Congress has determined that a claimant will not be considered disabled unless he furnishes medical and other evidence (e.g., medical signs and laboratory findings) showing the existence of a medical impairment that could reasonably be expected to produce the pain or symptoms alleged. 42 U.S.C. § 423(d)(5)(A). In evaluating claims of disabling pain, the ALJ must proceed in a two-part analysis. Morgan v. Barnhart, 142 F. App'x 716, 723 (4th Cir. 2005) (unpublished opinion). First, "the ALJ must determine whether the claimant has produced medical evidence of a 'medically determinable impairment which could reasonably be expected to produce . . . the actual pain, in the amount and degree, alleged by the claimant.'" Id. (quoting Craig, 76 F.3d at 594). Second, "if, and only if, the ALJ finds that the claimant has produced such evidence, the ALJ must then determine, as a matter of fact, whether the claimant's underlying impairment actually causes her alleged pain." Id. (emphasis in original) (citing Craig, 76 F.3d at 595).

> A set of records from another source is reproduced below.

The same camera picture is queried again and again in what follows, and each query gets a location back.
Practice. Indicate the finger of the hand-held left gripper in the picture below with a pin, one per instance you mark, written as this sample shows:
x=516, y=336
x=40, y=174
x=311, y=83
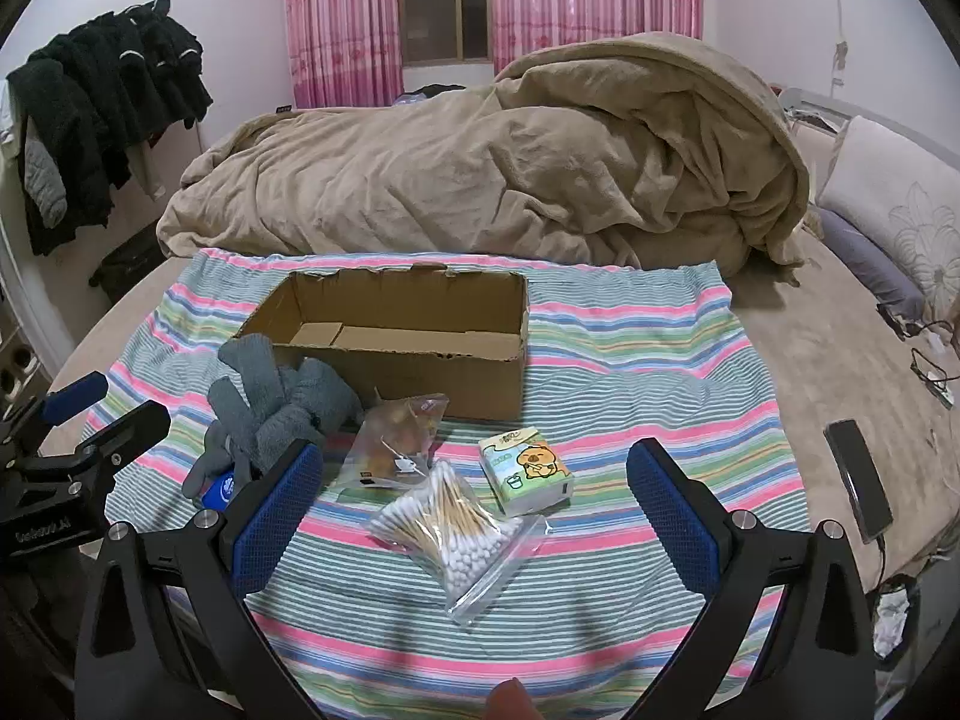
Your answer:
x=131, y=427
x=75, y=396

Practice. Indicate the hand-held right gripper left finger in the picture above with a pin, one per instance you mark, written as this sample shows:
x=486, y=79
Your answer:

Under the "pain rule" applicable within the United States Court of Appeals for the Fourth Circuit, it is well established that "subjective complaints of pain and physical discomfort could give rise to a finding of total disability, even when those complaints [a]re not supported fully by objective observable signs." Coffman v. Bowen, 829 F.2d 514, 518 (4th Cir. 1987) (citing Hicks v. Heckler, 756 F.2d 1022, 1023 (4th Cir. 1985)). The ALJ must consider all of a claimant's statements about his symptoms, including pain, and determine the extent to which the symptoms can reasonably be accepted as consistent with the objective medical evidence. 20 C.F.R. §§ 404.1529, 416.929. Indeed, the Fourth Circuit has rejected a rule which would require the claimant to demonstrate objective evidence of the pain itself, Jenkins v. Sullivan, 906 F.2d 107, 108 (4th Cir. 1990), and ordered the Commissioner to promulgate and distribute to all administrative law judges within the circuit a policy stating Fourth Circuit law on the subject of pain as a disabling condition, Hyatt v. Sullivan, 899 F.2d 329, 336-37 (4th Cir. 1990). The Commissioner thereafter issued the following "Policy Interpretation Ruling":

This Ruling supersedes, only in states within the Fourth Circuit (North Carolina, South Carolina, Maryland, Virginia and West Virginia), Social Security Ruling (SSR) 88-13, Titles II and XVI: Evaluation of Pain and Other Symptoms. . . .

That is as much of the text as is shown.